“Paty” Funes: una mujer visionaria que busca el éxito con sus pequeños negocios

“Paty” Funes: una mujer visionaria que busca el éxito con sus pequeños negocios

Ana Patricia Funes, conocida como Paty Funes, tiene fijadas sus metas y una de ellas es fortalecer sus ventas en línea pero al mismo tiempo no quita la mirada hacia la creación de un café, rodeado de un huerto y amplia vegetación

La casa de Ana Patricia Funes, funciona como un pequeño negocio.

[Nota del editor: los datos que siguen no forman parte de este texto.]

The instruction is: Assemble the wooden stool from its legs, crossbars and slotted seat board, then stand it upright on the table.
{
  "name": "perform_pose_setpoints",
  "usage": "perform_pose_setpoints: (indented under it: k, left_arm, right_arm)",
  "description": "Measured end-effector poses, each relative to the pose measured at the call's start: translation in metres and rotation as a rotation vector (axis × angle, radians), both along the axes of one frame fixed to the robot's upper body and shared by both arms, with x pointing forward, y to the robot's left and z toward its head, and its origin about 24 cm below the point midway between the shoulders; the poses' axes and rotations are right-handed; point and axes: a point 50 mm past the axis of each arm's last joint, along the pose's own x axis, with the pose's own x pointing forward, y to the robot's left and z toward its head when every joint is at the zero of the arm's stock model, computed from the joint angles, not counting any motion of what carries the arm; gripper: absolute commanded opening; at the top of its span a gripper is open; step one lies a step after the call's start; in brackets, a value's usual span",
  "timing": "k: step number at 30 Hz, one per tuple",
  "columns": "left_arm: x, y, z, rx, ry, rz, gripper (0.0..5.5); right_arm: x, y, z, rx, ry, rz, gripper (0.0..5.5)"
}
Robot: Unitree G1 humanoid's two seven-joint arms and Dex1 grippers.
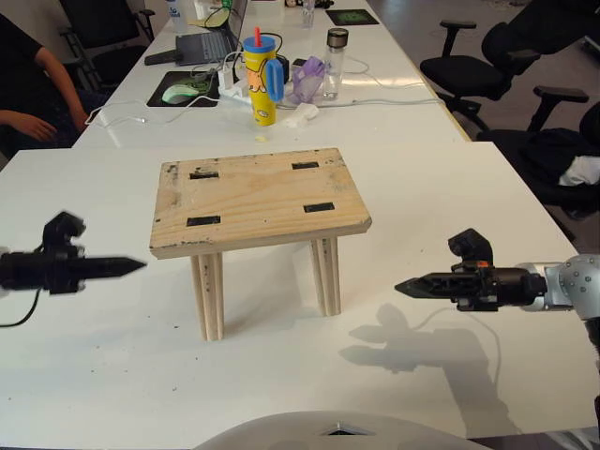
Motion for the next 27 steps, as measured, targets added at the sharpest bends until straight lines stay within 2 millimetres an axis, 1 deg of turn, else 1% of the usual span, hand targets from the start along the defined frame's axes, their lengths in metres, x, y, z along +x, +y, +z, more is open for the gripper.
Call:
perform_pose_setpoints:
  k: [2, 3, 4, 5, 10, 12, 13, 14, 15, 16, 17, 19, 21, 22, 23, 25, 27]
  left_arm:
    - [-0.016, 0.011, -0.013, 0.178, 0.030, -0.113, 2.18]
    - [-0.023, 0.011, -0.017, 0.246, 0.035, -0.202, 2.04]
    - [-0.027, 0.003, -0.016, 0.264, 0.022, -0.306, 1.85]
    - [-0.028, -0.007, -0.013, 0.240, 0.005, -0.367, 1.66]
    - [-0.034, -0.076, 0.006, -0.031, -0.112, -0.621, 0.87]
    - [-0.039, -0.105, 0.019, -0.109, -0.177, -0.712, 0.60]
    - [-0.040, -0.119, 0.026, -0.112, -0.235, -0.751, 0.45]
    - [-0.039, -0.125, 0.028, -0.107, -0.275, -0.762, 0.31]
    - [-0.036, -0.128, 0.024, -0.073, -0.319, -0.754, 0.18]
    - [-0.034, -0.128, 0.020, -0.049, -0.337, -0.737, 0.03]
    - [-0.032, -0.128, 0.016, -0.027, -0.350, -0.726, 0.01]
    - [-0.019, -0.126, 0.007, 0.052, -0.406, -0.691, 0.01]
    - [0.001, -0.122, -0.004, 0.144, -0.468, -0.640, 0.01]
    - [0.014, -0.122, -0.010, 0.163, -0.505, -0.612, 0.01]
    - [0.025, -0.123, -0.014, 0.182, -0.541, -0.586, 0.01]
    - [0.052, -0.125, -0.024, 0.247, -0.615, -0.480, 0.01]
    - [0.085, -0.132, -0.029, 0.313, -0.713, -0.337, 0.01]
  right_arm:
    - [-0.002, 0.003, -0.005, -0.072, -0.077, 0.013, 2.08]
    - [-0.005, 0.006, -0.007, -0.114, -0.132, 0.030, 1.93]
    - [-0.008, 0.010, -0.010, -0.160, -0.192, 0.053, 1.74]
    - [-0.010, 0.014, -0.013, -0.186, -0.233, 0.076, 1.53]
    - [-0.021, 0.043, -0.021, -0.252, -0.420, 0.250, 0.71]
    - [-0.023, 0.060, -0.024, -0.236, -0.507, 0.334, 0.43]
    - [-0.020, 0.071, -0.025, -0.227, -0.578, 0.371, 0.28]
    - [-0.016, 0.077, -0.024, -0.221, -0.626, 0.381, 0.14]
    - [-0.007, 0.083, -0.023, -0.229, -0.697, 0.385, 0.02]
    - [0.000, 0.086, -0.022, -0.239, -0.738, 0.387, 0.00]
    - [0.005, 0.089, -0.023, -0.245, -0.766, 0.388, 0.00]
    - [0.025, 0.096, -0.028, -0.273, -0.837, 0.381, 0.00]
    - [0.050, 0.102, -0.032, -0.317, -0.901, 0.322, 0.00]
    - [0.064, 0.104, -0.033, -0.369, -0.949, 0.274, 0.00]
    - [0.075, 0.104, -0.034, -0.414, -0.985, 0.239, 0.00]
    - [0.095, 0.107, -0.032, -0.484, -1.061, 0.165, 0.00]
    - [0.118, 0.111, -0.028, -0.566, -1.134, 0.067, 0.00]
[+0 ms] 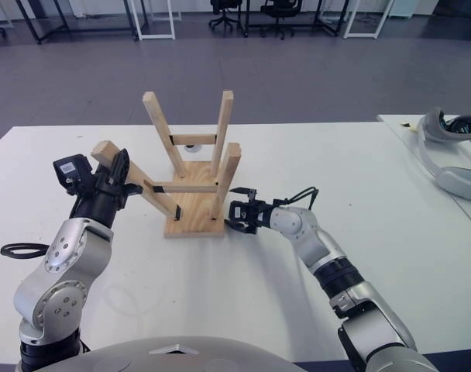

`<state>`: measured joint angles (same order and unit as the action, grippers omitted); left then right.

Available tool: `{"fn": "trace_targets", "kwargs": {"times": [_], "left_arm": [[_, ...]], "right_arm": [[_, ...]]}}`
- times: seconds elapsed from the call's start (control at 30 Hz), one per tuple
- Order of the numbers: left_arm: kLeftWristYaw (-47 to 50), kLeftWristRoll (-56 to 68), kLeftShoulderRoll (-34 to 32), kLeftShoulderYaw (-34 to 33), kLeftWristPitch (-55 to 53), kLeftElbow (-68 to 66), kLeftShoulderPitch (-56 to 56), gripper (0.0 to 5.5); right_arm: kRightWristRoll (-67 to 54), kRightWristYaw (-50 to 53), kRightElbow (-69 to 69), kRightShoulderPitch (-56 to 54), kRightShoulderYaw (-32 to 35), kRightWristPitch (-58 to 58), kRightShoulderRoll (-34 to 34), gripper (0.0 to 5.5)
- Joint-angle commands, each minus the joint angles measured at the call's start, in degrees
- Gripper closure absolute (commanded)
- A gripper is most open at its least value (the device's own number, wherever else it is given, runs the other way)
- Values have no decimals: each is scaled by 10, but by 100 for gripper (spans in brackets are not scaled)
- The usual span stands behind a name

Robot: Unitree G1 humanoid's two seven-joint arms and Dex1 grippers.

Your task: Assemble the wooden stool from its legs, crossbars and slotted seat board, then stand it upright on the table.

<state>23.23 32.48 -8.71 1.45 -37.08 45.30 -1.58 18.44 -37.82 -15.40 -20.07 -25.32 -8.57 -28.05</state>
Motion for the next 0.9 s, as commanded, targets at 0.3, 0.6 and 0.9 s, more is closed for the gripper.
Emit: {"fn": "trace_targets", "kwargs": {"times": [0.3,0.6,0.9], "left_arm": [[-25,-92,-36,75,-109,-22,-1,447],[-35,-112,-40,73,-161,-55,5,446],[-33,-103,4,69,-157,-74,-19,446]], "right_arm": [[17,-8,-8,13,-16,30,15,118],[-41,24,62,23,58,76,31,118],[-158,97,299,-60,264,299,41,118]]}}
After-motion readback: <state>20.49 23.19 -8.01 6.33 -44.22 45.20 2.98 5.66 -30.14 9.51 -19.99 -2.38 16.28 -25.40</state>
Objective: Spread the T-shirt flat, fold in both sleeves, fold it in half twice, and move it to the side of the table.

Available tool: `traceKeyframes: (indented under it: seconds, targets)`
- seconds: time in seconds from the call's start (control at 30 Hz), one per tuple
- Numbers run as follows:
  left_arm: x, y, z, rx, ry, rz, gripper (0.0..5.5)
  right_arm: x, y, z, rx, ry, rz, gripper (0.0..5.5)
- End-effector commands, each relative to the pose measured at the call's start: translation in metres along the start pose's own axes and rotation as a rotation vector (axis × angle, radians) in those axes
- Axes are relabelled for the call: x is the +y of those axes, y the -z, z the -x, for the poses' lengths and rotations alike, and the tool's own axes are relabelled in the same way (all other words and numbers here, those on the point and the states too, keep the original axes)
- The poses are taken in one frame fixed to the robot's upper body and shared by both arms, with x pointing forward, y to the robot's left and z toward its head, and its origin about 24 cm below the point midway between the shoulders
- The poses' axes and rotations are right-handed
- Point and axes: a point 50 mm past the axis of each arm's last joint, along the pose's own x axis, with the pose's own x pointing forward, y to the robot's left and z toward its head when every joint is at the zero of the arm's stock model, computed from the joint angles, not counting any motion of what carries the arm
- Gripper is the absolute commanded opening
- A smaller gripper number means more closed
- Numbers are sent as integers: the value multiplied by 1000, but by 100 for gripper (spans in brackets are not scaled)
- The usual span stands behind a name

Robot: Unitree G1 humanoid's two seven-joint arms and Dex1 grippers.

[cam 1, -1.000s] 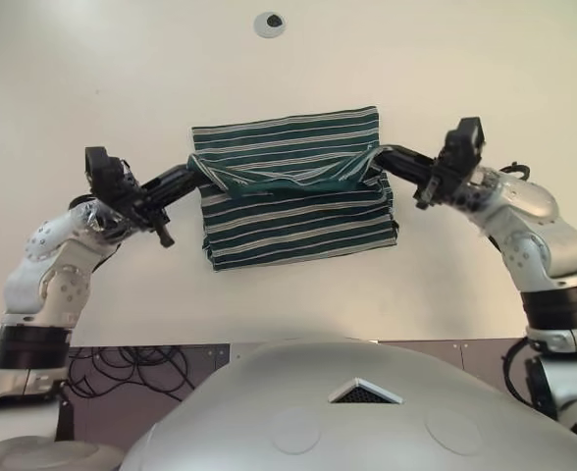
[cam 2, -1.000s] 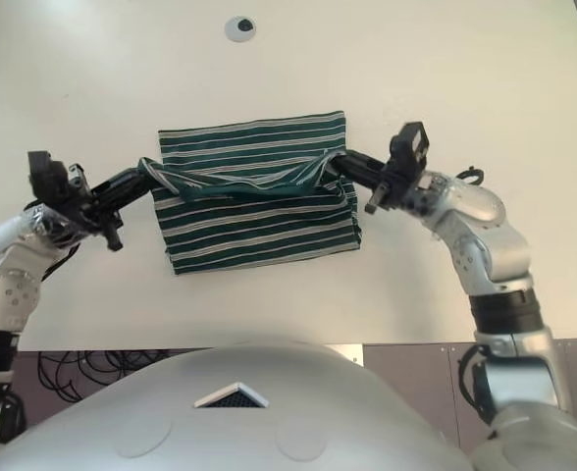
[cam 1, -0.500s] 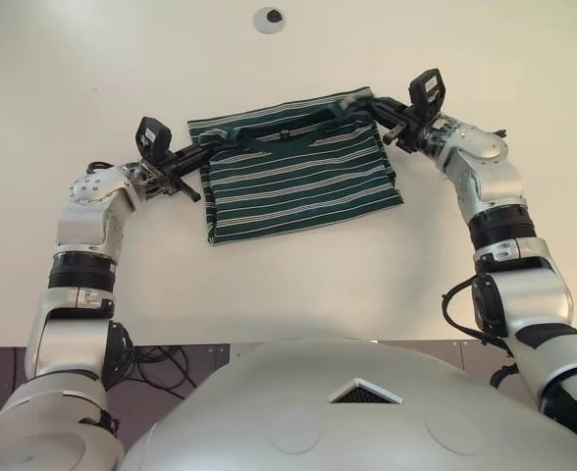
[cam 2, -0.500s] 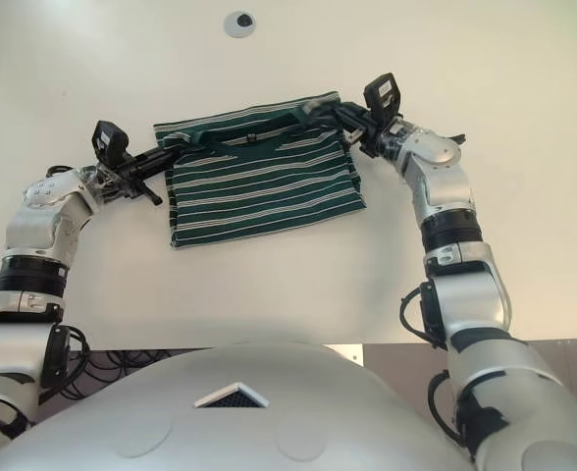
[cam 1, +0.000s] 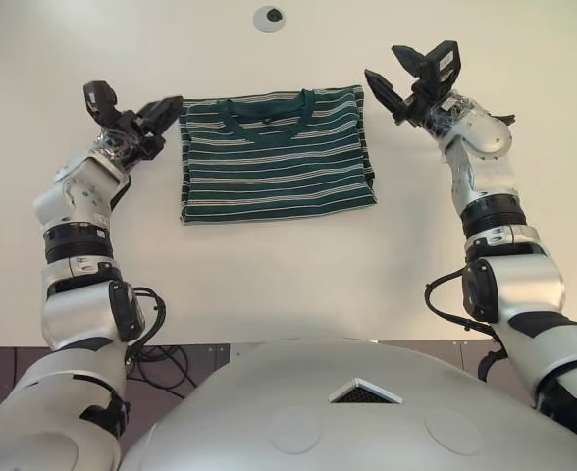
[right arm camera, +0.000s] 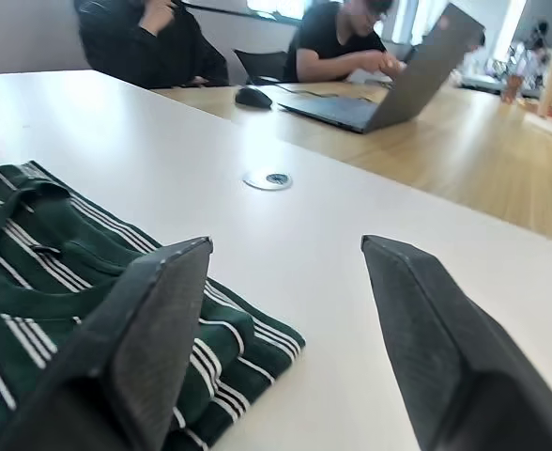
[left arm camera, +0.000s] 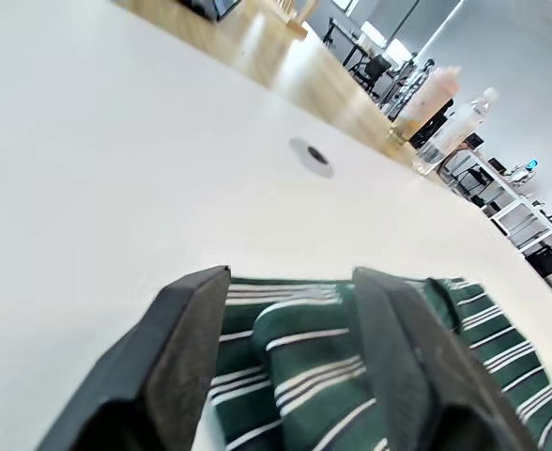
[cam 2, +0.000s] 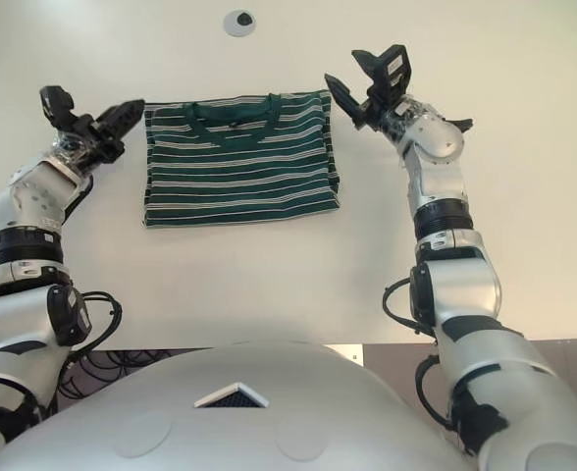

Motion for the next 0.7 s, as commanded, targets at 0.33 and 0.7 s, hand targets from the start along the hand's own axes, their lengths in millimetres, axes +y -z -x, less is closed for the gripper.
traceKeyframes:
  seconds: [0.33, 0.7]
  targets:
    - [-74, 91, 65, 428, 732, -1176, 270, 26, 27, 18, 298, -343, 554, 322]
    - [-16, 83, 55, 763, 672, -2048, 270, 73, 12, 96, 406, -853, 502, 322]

No recibe a clientes, pero así parece.  Primero porque tiene un espacio amplio donde guarda joyería de acero inoxidable y plata, carteras, billeteras, splash, lentes para el sol, accesorios para el cabello  e insumos para la elaboración de postres.

Y segundo, porque todo el negocio (excepto el comercio de los postres) la gestiona a través de las redes sociales.  

La vivienda está ubicada en Santiago Nonualco, departamento de La Paz.

Siempre está pendiente de Facebook y el WhatsApp. Con la venta en línea le ha tocado debatirse para ganarse el sustento diario.

Sin embargo, lo que tiene más vida es la venta de los artículos de belleza, un proyecto que inició antes incluso cuando su madre vendía productos de una revista que estaba al alcance de la mayoría de salvadoreños.

Para entonces, era una niña que le gustaba ayudar con las ventas llevando los accesorios a la escuela para obtener unos ingresos.

Ahora, a sus 36 años, se las ingenia para que su trabajo sea próspero y tenga menos dificultades para mantener a sus dos tres hijos, dos varones y una niña. Junto a su esposo, trabajan en la manutención de sus pequeños, aunque solo ella corre con el negocio.

“La venta de accesorio lo hacía desde que iba a la escuela, le ayudaba a vender a mi mamá, pero no era tan constante. Ahora lo hago cada vez que saco el pedido, hago los pedidos para repartir”.

ana patricia funes, emprendedora

Y añade que en los últimos meses el negocio ha experimentado una baja y lo atribuye a la subida de los precios si bien ella ha intentado abaratar los costos de los artículos y realizar dinámicas como rifas para estimular a sus clientes.

Pero a la par, la emprendedora también pule poco a poco la elaboración de postres, un trabajo que nació de forma improvisada durante la pandemia.

“Lo de los postres, lo ejerzo desde septiembre de 2020 durante la pandemia”, detalla.

Según cuenta, en marzo empezó a hornear para hacer un pastel para su hija y luego en abril para otro y dijo “voy a inventar a hacer uno y lo hice, aunque no me quedó exquisito”.  

Para ello ya contaba con un molde de café, que le heredó su madre, fallecida hace diez años.

Luego le contó a una prima residente en el exterior y fue ella quien le animó a continuar con ese oficio hasta que fue puliendo la elaboración de este suculento dulce.

Esta iniciativa la tomó por consejo de una prima residente en el exterior al ver su talento y luego conoció a una amiga por medio de la venta de productos quien la asesoró.

“No ha sido fácil, pero me puse a inventar y así es como hago mis ventas”, remarca.

Sin embargo, sostiene que tomará un curso para perfeccionar las recetas y hacer el tiempo posible para ejercerlo a la mayor brevedad.

¿Se siente satisfecha por lo alcanzado?.  Inmediatamente dice que no. Y la respuesta tiene su razón: desea poner un café en su propia casa. “Vivo en el área rural, y deseo crearlo junto a mi muerto, y bastante vegetación de mi casa”, recalca. 

Dice que ya tiene el nombre con que lo bautizará. No obstante, indica que falta la luminaria, los muebles y otras necesidades.

 “Quiero un café con el huerto ya grandecito, quiero ver a esa plantita verla crecer paso a paso y que mis hijos crezcan y pueda tener un café en el área de trabajo”, sostiene con un gesto de optimismo.